Florida Democratic party chair Rod Smith has a reputation for giving passionate stemwinders, and did so again on Saturday night. Referencing Mitt Romney's now infamous Boca Raton speech that blasted 47 percent of the country essentially as freeloaders.
"A man who says people who didn't pay taxes consider themselves victims. Well let me just tell you a little about that. ...those victims are people like my son-in-law, who happens to be a chaplain in the Army, who two years ago spent a year in Iraq praying over and counseling with our soldiers. And under the law they didn't pay any income tax that year, but I don't believe he was mooching on the country!"
Smith also used a very personal situation in life to give a personal shout out to health care reform supported by Barack Obama and the Democrats in Congress. His 25-year-old son has been diagnosed with cancer, and because of the change of the law can afford to be treated while under his parents health care plan.
"So when someone says the Affordable Care Act doesn't matter, I can tell you it makes a real difference!" he shouted as about half the crowd of several hundred rose from their seats applauding.
Also in the house were arguably the two favorites for the nomination for governor in 2014, former Chief Financial Officer Alex Sink and former Republican Governor Charlie Crist.

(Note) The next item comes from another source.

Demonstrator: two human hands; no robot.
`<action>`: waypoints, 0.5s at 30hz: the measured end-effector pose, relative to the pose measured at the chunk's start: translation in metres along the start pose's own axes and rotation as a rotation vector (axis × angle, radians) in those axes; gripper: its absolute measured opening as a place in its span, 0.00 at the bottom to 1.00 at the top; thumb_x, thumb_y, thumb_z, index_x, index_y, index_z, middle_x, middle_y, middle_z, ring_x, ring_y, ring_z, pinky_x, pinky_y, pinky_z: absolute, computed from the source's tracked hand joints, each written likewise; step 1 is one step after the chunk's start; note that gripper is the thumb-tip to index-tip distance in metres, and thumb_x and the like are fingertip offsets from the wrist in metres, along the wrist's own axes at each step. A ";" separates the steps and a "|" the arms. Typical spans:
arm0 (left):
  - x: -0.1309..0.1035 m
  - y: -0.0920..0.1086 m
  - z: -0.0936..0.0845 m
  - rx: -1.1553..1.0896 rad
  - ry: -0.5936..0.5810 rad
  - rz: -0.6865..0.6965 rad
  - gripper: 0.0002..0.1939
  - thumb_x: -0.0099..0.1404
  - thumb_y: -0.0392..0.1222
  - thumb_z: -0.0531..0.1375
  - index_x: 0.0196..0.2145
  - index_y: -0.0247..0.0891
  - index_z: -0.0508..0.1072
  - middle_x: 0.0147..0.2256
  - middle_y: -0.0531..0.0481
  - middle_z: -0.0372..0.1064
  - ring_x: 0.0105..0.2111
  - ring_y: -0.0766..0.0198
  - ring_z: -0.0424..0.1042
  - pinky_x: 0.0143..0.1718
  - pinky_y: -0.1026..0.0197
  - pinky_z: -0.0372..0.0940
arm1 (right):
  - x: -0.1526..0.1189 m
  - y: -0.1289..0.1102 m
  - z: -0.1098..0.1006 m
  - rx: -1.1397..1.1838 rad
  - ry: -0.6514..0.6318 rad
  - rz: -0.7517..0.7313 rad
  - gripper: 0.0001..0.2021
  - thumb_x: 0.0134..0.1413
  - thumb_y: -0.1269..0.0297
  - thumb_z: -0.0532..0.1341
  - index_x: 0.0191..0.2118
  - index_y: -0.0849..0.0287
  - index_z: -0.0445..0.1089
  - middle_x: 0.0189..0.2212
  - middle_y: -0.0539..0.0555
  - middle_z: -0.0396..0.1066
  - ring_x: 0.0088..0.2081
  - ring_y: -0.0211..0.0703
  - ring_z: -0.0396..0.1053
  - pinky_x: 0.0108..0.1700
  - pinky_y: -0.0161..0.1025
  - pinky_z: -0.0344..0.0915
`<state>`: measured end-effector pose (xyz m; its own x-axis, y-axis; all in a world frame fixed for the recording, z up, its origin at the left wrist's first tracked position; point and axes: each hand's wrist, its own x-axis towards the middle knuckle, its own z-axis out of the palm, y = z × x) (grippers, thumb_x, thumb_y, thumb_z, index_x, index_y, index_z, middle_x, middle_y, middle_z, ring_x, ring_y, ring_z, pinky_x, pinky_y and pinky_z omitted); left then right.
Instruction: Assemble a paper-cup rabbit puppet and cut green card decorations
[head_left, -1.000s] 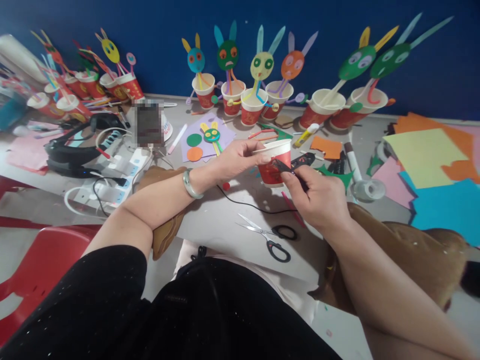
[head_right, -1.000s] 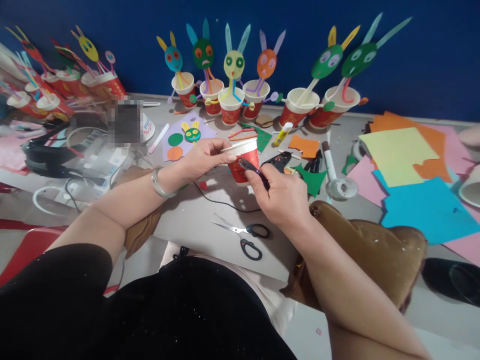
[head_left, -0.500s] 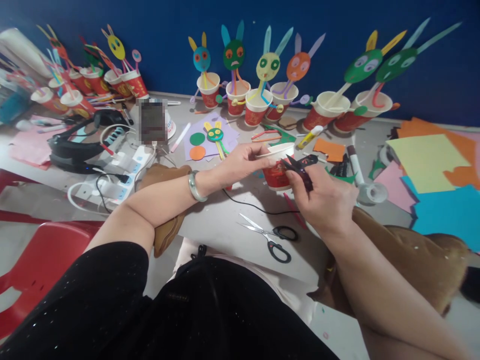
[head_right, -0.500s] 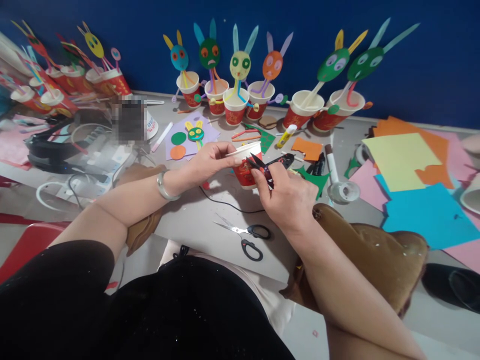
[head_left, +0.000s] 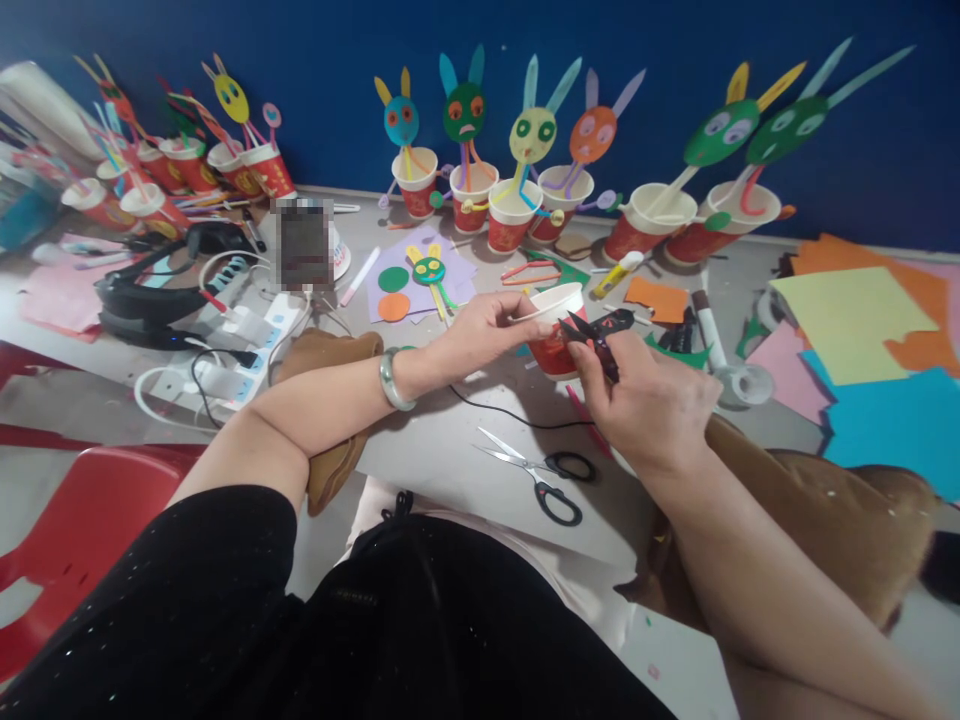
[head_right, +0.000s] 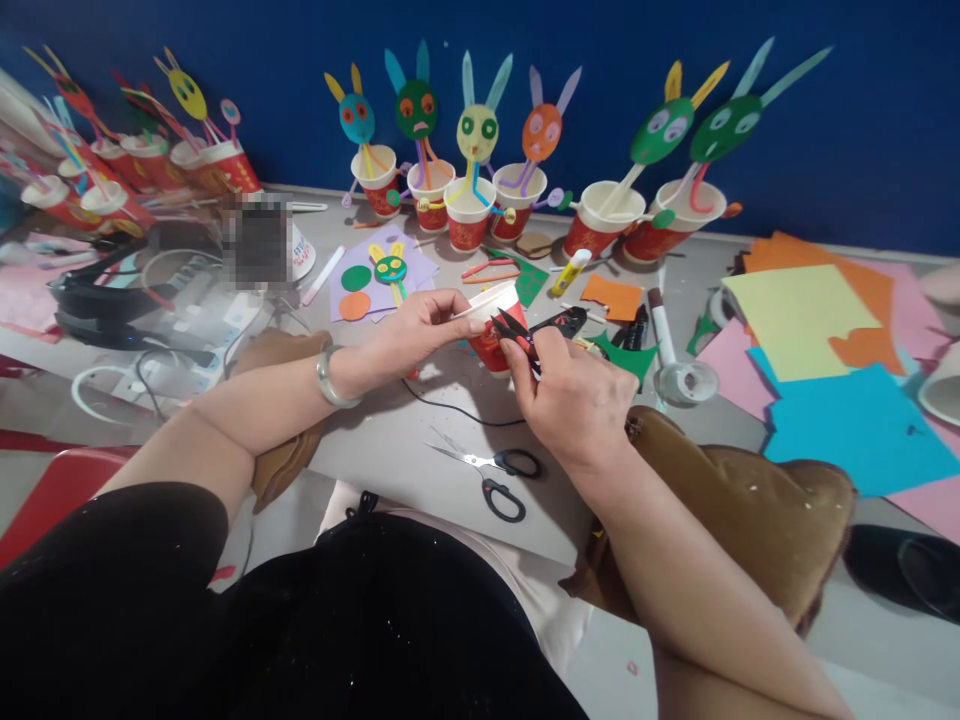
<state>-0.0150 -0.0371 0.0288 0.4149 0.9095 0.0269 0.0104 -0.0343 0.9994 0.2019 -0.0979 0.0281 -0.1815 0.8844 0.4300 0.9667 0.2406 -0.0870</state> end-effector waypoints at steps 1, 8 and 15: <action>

But the delicious opportunity to watch Crist address a roomful of Hillsborough Democrats was not to be, as the political independent was not given a speaking slot. Instead the only indication that he was in the room was when his name was called as part of an announcement of all the former elected officials in the hall. Crist is rumored to be seriously contemplating a return run for Florida's chief executive, but this time as a Democrat. But he has yet to make that conversion.
As for Sink, she spoke for just a few minutes, mostly giving tribute to various party officials and calling for all of those on the ballot in November to stand up and take a bow.
The first speaker of the night was Hillsborough area Democratic Congresswoman Kathy Castor, who referred to her colleague and chairman on the House Budget Committee, Paul Ryan, now the GOP vice-presidential nominee.
Castor said she stood up to Ryan and his harsh Medicare voucher plan, and then blasted the entire Republican House caucus for it's "intransigence" in blocking proposals by President Obama and Democrats on trying to pass a jobs bill.
Like Nan Rich, Castor also took Republicans - the ones in D.C. - to task for their stance on female issues, saying "the Republican controlled House is the most anti-woman in the history of the Congress," referring to 55 bills she said proposed in the past two years that discriminated women in some fashion.